Riset Alogaritma AI untuk Membaca Pikiran Otak Manusia
Berita Baru, Amerika Serikat – Para ilmuwan mungkin sekarang dapat ‘membaca’ pikiran Anda menggunakan model bertenaga AI yang dirancang khusus untuk memecahkan kode alogaritma untuk pemindaian otak.
Dilansir dari Dailymail.co.uk pada 8 Nov, Terobosan non-invasif, yang dikembangkan oleh University of Texas, dapat membantu mereka yang tidak dapat berbicara atau mengetik untuk berkomunikasi untuk pertama kalinya. Namun, metode ini bekerja dengan mendekode bahasa secara real-time.
Metode ini bekerja dengan memasukkan pencitraan resonansi magnetik fungsional (fMRI) ke algoritme, yang kemudian merekonstruksi rangsangan arbitrer yang didengar atau dipikirkan orang tersebut ke dalam bahasa alami.

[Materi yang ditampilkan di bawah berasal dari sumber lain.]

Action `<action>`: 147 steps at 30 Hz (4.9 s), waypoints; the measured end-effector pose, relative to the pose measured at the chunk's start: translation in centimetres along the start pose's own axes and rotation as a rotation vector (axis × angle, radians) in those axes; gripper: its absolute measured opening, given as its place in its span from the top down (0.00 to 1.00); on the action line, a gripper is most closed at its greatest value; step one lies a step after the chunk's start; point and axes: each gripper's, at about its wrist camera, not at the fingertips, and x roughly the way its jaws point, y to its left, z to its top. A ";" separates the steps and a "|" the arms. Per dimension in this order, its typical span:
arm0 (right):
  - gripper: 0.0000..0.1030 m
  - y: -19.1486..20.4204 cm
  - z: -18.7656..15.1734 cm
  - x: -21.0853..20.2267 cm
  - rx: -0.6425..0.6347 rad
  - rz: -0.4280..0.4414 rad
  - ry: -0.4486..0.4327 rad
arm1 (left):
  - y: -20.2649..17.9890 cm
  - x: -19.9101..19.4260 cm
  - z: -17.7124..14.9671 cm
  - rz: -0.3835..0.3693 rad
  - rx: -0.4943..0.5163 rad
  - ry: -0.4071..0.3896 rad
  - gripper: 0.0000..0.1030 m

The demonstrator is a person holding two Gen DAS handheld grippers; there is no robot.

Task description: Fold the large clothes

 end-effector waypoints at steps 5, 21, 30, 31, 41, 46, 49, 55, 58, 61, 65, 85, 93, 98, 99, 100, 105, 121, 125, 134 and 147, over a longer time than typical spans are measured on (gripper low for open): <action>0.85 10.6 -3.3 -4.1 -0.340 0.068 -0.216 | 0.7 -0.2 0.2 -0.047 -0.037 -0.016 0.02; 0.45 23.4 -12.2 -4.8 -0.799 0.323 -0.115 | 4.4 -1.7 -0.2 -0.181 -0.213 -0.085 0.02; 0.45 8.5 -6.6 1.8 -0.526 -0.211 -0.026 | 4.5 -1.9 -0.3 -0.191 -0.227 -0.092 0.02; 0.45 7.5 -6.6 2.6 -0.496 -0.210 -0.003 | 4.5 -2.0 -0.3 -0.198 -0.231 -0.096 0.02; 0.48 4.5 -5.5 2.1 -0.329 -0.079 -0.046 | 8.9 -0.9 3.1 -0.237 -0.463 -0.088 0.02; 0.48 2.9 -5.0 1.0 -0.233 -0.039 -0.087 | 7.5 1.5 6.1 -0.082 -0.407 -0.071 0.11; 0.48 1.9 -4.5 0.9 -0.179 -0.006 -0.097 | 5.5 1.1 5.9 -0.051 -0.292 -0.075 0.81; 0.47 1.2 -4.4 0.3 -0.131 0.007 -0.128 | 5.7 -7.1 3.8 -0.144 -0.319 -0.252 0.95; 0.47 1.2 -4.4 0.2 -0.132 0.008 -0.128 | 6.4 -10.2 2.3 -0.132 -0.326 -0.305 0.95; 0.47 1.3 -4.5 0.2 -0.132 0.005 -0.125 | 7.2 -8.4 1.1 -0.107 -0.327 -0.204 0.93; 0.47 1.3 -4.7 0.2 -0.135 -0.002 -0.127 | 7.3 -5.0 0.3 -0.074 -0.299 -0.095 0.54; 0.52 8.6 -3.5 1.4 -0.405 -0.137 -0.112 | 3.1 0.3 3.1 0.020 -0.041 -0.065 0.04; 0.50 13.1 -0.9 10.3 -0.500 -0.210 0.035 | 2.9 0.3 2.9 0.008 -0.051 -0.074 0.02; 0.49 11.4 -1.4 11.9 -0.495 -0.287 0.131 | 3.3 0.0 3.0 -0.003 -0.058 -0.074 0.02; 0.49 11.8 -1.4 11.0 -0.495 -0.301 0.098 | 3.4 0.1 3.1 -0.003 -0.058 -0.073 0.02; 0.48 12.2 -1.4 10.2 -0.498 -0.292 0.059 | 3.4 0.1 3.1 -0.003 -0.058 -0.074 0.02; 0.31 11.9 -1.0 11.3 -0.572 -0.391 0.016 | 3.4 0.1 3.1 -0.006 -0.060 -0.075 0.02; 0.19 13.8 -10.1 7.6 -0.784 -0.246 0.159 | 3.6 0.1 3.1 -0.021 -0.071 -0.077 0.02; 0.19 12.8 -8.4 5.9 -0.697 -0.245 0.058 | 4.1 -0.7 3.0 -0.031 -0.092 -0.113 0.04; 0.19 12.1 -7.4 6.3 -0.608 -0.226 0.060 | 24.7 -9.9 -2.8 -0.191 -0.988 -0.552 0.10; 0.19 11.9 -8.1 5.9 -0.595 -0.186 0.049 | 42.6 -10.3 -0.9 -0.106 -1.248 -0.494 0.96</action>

Misalnya, subjek penelitian mendengarkan cerita yang dinarasikan sementara para ilmuwan memindai area otak yang terkait dengan bahasa alami dan memasukkan pemindaian ke dalam dekoder bertenaga AI yang mengembalikan ringkasan dari apa yang didengarkan individu.
Sampai saat ini, proses ini hanya dilakukan dengan menanamkan elektroda di otak.
Model baru menghasilkan ide atau ringkasan pemikiran pasien dengan menganalisis scan, dan tidak dapat memecahkan kode apa yang mereka pikirkan kata demi kata.
Otak kita memecah pikiran kompleks menjadi potongan-potongan kecil yang sesuai dengan aspek berbeda dari keseluruhan pikiran, lapor Popular Mechanics.
Pikiran bisa sesederhana satu kata, seperti anjing, atau serumit ‘Saya harus berjalan menemui anjing.’
Otak juga memiliki alfabetnya sendiri yang terdiri dari 42 elemen berbeda yang mengacu pada konsep tertentu seperti ukuran, warna, atau lokasi, dan menggabungkan semua ini untuk membentuk pikiran kompleks kita.
Setiap ‘huruf’ atau kode ditangani oleh bagian otak yang berbeda, jadi dengan menggabungkan semua bagian yang berbeda dimungkinkan untuk membaca pikiran seseorang.
Tim melakukan ini dengan merekam data fMRI dari tiga bagian otak yang terkait dengan bahasa alami, sementara sekelompok kecil orang mendengarkan bahasa yang dihasilkan selama 16 jam.
Tiga wilayah otak yang dianalisis adalah jaringan prefrontal, jaringan bahasa klasik, dan jaringan asosiasi parietal-temporal-oksipital, lapor media New Scientist.
Algoritme kemudian dipindai, yang membandingkan pola dalam audio dengan pola dalam aktivitas otak yang direkam, menurut The Scientist.
Dan sistem menunjukkan bahwa ia mampu mengambil rekaman pindaian dan mengubahnya menjadi cerita berdasarkan konten, yang menurut tim cocok dengan ide cerita yang dinarasikan.
Meskipun algoritme tidak mampu menguraikan setiap ‘kata’ dalam pikiran individu, ia mampu menguraikan cerita yang didengar setiap orang.
Studi tersebut, yang telah dicetak sebelumnya di BioXiv, memberikan sebuah cerita asli: “Carilah pesan dari istri saya yang mengatakan bahwa dia telah berubah pikiran dan bahwa dia akan kembali.”
Algoritme mendekodekannya sebagai: “Untuk menemuinya karena suatu alasan, saya pikir mungkin dia akan datang kepada saya dan mengatakan dia merindukan saya.”
Sistem ini tidak mampu mengeluarkan kata demi kata apa yang dipikirkan seseorang, tetapi mampu memberikan gambaran tentang pemikirannya.